Pro memoria
Александра ТУЧИНСКАЯ
НОСИТЕЛЬ МЕЙЕРХОЛЬДОВСКОЙ МАГИИ
Исаак Израилевич Шнейдерман, мой учитель, исследователь творчества Мейерхольда, через всю жизнь пронес впечатления от его спектаклей и размышления о судьбе его искусства. Образ Мейерхольда томил душу и будил воображение, чем бы ни занимался И.И. - читал лекции, писал о театре и кино, отдавался истории или насущной современности. Спектакли ГосТИМа он видел подростком, будучи студентом, бывал на открытых репетициях Мастера. Трагическую участь Мейерхольда он всегда связывал как с объективными процессами советской действительности, так и с личностью художника - неукротимого искателя, отрицателя всяческой рутины, а с нею и благополучной стагнации. Наступающий во всеоружии единой официальной доктрины «социалистический реализм» неуклонно толкал главного театрального революционера, вождя «Театрального Октября» к краху его театра, его жизни. Уже в поздние годы наш учитель говорил, что судьба Мейерхольда для него ассоциируется с «Мефисто-вальсом» Листа, где виртуозность неумолимо катится к катастрофическому финалу.
Как и большинство театроведов его генерации, вступивших в профессию в 30-е годы, И.И. был обречен на защиту соцреализма от «упадочного модернизма». И для него это было не только социальной мимикрией, защищающей внутренний мир от «человека с ружьем», который - он нас предупреждал - всегда начеку. Социалистические идеи и следование им было органичной линией поведения, усвоенной с детства, в семье, где он был младшим сыном.
Исаак Израилевич родился в 1910 году в Одессе в бедной многодетной семье еврейского начального учителя-меламеда. В доме всегда было много детей - своих и чужих. Старший брат участвовал в революционных кружках, с юности стал профессионалом и героем революции. В романе А. Толстого «Хождение по мукам» он упомянут под своим
партийным псевдонимом Крайний. Погиб молодым в гражданскую войну - был расстрелян. Революционные идеи переняли младшие братья и сестры, а от детей - родители. И отец, и мать были членами ВКП (б). В разные годы все члены семьи пострадали от сталинских репрессий: кто сидел, кто погиб. И.И. помнил, как в гражданскую войну он с матерью, братом и сестрами чудом спаслись сначала от расстрела белыми, взявшими город, а потом в поезде по дороге в Москву - бандой зеленых. Изящный облик и тихий голос нашего учителя никак не вязались с этой трагической романтикой.

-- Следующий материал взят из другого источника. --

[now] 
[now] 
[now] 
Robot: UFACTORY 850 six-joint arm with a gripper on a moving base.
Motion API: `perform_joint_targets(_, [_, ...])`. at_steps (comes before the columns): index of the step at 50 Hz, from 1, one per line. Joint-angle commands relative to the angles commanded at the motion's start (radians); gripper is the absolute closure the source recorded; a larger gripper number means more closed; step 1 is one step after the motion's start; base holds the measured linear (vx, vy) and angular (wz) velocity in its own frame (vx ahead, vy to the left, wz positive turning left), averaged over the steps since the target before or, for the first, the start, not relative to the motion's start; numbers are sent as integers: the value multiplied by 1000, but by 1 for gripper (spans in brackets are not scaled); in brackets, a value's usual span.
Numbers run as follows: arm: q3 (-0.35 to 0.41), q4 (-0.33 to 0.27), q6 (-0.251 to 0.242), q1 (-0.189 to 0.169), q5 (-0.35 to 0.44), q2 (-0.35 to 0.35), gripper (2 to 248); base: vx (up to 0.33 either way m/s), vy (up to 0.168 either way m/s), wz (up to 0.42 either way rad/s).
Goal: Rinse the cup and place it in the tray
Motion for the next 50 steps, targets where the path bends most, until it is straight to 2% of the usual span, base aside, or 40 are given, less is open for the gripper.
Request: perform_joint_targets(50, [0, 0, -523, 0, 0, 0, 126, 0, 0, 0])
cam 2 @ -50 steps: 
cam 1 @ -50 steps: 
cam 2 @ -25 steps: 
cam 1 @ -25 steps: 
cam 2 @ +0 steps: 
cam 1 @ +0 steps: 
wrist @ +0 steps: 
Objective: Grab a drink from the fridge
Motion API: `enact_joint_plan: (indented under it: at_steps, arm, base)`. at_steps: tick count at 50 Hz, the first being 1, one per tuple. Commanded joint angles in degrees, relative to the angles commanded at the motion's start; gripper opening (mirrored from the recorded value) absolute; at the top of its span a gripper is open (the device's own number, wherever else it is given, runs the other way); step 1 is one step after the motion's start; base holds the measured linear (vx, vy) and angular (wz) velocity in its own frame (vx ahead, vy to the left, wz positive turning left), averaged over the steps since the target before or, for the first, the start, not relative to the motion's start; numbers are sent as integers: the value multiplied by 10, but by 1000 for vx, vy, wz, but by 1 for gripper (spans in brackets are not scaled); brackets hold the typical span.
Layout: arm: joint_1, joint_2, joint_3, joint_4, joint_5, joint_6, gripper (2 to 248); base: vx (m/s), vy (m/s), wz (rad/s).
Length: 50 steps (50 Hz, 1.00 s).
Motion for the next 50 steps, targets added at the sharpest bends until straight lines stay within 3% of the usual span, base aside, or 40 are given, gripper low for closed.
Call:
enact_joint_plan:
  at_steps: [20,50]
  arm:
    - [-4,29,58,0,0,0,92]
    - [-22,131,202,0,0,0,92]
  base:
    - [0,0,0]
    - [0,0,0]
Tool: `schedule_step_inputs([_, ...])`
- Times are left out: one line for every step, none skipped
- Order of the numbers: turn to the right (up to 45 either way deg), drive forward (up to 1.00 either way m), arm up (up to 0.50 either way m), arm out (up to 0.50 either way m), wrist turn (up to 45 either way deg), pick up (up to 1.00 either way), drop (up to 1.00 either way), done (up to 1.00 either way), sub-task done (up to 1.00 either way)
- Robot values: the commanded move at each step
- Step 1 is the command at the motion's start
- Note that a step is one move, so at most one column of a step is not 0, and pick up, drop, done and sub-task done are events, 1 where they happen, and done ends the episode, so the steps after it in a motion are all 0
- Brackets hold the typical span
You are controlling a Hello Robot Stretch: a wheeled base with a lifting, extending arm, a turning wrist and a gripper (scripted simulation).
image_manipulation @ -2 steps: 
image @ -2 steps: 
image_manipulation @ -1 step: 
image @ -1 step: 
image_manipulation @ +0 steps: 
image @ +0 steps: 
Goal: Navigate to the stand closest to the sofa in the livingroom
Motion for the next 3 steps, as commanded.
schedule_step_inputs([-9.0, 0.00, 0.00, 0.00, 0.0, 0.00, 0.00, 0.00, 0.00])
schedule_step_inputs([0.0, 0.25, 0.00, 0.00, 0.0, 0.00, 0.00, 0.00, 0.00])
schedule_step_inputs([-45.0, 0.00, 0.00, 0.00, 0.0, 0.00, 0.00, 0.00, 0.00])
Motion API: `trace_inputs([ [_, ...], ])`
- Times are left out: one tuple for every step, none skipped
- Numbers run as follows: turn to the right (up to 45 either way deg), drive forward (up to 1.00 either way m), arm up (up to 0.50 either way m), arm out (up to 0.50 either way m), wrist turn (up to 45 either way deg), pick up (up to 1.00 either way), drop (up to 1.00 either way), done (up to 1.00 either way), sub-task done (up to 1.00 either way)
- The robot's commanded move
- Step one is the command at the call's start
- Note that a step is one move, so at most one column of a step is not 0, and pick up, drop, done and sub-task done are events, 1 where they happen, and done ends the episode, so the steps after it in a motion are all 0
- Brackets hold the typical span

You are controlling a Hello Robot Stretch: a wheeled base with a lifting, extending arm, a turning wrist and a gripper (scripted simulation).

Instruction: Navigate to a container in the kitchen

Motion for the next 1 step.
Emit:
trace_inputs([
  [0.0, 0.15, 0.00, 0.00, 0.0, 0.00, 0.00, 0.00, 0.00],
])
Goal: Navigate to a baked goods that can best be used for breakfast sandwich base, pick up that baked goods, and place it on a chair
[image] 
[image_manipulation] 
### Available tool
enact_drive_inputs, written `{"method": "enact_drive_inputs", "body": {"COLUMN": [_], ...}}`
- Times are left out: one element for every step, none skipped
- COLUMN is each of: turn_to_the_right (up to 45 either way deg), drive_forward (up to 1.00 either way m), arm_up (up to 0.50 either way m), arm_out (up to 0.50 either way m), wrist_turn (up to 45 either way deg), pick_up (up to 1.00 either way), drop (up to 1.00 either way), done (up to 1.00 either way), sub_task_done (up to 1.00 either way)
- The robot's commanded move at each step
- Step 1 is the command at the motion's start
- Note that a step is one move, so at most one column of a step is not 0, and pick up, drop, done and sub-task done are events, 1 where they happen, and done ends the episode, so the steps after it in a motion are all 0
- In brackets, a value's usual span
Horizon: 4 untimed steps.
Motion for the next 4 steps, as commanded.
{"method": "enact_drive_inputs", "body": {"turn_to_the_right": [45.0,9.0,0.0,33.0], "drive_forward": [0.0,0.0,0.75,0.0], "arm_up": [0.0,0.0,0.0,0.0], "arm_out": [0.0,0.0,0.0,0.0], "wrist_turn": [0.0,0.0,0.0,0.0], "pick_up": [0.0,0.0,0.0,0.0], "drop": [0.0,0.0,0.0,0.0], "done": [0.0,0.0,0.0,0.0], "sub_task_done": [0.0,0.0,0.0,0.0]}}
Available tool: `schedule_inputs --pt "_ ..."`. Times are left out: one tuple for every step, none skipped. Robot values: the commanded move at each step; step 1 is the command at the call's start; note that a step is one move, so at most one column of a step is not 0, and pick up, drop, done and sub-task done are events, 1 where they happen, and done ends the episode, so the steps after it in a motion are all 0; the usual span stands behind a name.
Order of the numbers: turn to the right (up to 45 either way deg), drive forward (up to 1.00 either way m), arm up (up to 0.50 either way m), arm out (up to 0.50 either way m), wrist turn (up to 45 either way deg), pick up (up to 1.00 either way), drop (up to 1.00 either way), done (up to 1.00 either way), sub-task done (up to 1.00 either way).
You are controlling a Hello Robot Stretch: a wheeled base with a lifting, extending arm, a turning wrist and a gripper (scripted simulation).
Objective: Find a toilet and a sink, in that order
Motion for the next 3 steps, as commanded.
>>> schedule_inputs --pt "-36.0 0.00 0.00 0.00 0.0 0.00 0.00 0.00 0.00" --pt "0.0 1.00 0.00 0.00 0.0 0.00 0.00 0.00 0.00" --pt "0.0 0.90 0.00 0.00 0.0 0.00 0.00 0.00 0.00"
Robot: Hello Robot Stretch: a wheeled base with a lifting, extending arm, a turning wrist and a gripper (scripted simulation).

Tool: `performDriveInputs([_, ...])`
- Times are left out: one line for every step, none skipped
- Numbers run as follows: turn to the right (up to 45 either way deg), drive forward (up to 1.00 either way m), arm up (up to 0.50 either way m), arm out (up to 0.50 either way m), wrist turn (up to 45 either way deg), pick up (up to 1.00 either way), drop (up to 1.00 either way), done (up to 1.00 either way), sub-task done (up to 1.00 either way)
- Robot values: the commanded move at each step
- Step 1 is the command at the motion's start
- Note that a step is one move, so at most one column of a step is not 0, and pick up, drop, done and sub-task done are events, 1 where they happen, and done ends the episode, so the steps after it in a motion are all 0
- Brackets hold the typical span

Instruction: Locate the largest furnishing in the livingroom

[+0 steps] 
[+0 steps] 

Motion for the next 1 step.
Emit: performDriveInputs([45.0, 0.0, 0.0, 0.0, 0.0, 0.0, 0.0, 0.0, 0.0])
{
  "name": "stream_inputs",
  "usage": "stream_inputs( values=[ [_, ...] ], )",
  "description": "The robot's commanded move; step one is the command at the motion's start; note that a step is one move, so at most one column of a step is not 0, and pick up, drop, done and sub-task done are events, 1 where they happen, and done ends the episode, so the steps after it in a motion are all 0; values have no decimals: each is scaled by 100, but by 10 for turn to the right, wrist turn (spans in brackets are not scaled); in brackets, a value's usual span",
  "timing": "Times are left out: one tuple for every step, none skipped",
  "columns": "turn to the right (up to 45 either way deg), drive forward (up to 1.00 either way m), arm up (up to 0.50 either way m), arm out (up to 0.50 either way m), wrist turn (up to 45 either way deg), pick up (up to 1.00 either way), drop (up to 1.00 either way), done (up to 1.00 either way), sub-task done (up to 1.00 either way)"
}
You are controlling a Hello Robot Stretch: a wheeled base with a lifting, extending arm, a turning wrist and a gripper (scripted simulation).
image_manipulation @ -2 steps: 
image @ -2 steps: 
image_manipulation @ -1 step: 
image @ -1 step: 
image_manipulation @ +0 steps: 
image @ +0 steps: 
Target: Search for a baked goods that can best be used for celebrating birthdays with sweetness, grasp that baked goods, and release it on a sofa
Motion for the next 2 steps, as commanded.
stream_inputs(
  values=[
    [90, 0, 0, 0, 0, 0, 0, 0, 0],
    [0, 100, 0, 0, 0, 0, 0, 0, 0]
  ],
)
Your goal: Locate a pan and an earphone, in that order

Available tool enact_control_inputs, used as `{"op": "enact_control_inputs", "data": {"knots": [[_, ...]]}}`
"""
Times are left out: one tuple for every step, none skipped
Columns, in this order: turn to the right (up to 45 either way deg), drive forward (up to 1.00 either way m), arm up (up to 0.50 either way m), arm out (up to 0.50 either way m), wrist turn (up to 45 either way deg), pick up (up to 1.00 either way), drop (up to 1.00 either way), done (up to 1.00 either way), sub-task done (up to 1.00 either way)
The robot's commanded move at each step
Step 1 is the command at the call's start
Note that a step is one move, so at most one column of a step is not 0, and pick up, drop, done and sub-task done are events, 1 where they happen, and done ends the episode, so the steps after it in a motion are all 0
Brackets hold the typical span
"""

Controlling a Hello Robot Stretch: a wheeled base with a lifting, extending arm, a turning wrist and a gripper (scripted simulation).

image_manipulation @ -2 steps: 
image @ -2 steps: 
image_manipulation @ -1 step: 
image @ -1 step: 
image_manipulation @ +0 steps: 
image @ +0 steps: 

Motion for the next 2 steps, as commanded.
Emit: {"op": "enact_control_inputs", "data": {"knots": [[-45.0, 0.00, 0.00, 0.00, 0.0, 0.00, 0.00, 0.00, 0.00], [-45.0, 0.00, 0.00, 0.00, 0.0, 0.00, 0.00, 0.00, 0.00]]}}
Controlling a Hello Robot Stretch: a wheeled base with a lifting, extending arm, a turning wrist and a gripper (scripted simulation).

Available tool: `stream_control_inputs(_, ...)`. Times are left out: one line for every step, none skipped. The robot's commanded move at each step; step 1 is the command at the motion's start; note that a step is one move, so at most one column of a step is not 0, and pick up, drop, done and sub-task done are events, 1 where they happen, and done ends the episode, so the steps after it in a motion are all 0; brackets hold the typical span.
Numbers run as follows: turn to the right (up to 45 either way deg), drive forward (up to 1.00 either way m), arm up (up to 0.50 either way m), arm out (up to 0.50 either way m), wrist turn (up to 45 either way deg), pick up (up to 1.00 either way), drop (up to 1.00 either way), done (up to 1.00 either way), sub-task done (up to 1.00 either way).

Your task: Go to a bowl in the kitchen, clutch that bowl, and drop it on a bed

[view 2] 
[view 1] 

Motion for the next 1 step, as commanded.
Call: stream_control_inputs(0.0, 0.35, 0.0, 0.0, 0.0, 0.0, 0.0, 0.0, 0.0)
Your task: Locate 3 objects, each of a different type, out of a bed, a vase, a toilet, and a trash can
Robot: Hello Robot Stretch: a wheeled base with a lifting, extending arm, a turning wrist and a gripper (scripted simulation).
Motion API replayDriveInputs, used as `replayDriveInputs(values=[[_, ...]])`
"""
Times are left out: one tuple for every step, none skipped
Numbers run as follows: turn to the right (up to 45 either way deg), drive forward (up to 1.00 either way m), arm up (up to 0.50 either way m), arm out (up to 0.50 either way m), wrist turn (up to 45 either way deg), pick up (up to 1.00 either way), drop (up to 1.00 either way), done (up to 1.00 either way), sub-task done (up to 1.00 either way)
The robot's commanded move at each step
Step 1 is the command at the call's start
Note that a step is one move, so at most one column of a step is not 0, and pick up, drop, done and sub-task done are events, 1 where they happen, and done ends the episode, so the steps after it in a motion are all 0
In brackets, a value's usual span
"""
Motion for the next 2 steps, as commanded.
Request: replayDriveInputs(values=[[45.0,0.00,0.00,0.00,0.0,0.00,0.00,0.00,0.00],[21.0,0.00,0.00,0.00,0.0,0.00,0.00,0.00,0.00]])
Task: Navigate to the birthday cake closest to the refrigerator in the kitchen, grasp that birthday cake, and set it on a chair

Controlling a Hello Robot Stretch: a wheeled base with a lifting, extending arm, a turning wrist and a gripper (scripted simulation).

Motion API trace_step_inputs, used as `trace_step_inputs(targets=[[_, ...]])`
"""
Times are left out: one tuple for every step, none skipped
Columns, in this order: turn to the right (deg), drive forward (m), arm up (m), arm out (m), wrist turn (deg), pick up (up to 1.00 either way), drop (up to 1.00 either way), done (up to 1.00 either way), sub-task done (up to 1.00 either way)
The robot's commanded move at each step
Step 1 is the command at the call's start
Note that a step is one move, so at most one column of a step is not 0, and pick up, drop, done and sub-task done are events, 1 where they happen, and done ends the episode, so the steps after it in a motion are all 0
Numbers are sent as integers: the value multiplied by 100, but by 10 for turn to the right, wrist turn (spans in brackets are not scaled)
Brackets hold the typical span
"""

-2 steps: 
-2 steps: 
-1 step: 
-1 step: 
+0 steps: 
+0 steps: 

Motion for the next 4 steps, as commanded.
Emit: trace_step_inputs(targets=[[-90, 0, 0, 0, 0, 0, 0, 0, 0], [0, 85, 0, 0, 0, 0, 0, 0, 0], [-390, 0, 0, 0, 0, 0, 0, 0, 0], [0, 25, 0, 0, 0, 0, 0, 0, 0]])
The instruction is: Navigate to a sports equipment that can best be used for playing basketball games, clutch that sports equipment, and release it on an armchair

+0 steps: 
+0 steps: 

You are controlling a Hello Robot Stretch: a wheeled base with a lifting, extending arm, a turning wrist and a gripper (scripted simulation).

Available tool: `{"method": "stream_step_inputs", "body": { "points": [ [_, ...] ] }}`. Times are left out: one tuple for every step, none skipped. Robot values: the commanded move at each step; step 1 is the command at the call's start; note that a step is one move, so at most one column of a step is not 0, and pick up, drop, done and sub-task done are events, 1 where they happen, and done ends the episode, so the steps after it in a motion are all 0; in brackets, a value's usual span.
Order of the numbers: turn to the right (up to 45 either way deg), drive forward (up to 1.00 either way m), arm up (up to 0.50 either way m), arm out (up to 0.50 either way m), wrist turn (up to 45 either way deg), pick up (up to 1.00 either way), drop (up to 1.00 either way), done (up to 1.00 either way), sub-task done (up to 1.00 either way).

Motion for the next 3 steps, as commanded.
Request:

С 1920 года семья переехала в Москву, какое-то время обитала на территории Кремля, где жили семьи заслуженных большевиков. И.И. окончил знаменитую школу-коммуну Наркомпроса и поступил на искусствоведческое отделение МГУ. Здесь он слушал лекции известного литературоведа В.Ф. Переверзева, основателя вульгарно-социологического метода, а с 1933 года стал аспирантом А.А. Гвоздева в Институте истории искусств, для чего переехал в Ленинград. Лекции Гвоздева об истории и о современном театре, в частности, о Мейерхольде, апологетом которого был ленинградский профессор, определили выбор места учебы и темы диссертационного исследования: «Из истории эстетического театра в России. (Ранний Таиров)». Диссертация была написана, но на защиту не выносилась - уже наступал 1937 год. К теме этой Шнейдерман больше не возвращался, более того, его отношение к Камерному театру и его основателю в поздние годы было сдержанно отстраненным. Во всяком случае, Таиров не был предметом его размышлений и бесед со студентами, как Мейерхольд - вечный маяк его деятельности. В машинописи диссертации, которая сохранилась в фонде Гвоздева, анализ важнейших мейерхольдовских свершений эпохи символизма занимает едва ли не большее место, чем спектаклей Таирова. Истоки Камерного театра,
И.И. Шнейдерман
по мнению Шнейдермана, выходят из русла «взятого широко» Условного театра, и это дает автору повод для сравнений двух постановок на одном материале пантомимы А. Шницлера -П. Донаньи: «Покрывало Пьеретты» Таирова и «Шарф Коломбины» Мейерхольда.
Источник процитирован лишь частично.